→ **WHAT TO WORK ON**: Could you reproduce, word for word, everything below from the line containing "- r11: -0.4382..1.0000" down to the line containing "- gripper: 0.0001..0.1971", with both of those lines included and no others?

→ **DATA SHOWN**:
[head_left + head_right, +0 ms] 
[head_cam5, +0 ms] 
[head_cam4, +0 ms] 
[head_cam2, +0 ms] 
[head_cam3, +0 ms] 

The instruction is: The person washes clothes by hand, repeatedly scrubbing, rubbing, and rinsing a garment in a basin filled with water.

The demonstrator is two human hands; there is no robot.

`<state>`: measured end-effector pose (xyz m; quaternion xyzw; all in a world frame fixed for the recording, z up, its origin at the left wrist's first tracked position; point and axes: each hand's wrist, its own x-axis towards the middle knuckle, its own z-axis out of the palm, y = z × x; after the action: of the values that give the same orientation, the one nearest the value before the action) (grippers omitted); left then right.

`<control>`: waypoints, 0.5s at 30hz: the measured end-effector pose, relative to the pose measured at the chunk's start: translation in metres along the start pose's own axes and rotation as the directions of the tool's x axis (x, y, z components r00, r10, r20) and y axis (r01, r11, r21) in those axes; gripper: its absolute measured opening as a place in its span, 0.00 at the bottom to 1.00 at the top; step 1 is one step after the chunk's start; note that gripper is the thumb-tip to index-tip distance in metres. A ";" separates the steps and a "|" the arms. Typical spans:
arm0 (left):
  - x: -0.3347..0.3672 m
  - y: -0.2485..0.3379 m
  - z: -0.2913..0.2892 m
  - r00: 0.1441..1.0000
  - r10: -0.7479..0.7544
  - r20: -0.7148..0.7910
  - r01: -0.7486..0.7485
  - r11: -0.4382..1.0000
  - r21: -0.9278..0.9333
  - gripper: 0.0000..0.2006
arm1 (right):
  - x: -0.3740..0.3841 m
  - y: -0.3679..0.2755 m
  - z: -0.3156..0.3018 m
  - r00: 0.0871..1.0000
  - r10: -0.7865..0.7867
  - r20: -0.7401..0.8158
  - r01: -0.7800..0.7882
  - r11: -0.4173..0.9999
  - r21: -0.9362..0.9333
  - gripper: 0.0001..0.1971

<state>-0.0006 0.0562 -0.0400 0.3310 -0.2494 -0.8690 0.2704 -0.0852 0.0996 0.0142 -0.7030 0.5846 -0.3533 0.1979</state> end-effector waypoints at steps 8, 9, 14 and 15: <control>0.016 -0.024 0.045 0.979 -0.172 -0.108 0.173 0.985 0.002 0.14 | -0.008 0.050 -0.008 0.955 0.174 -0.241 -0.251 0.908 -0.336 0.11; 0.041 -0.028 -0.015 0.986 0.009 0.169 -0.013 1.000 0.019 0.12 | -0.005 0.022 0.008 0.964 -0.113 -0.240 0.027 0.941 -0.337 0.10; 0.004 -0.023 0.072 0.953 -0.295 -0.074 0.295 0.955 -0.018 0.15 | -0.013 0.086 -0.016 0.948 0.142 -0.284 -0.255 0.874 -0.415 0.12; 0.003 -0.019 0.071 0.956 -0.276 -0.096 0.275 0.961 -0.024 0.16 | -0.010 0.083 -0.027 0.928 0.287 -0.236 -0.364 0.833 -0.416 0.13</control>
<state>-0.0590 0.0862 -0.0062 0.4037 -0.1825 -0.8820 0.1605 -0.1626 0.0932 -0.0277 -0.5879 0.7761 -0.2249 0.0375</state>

→ **WRITTEN ANSWER**:
  - r11: -0.4382..1.0000
  - r21: -0.9278..0.9333
  - gripper: 0.0000..0.2006
arm1 (right):
  - x: -0.3740..0.3841 m
  - y: -0.3679..0.2755 m
  - z: -0.3156..0.3018 m
  - r00: 0.0871..1.0000
  - r10: -0.7865..0.7867
  - r20: -0.7401..0.8158
  - r01: -0.7800..0.7882
  - r11: -0.4173..0.9999
  - r21: -0.9362..0.9333
  - gripper: 0.0001..0.1971

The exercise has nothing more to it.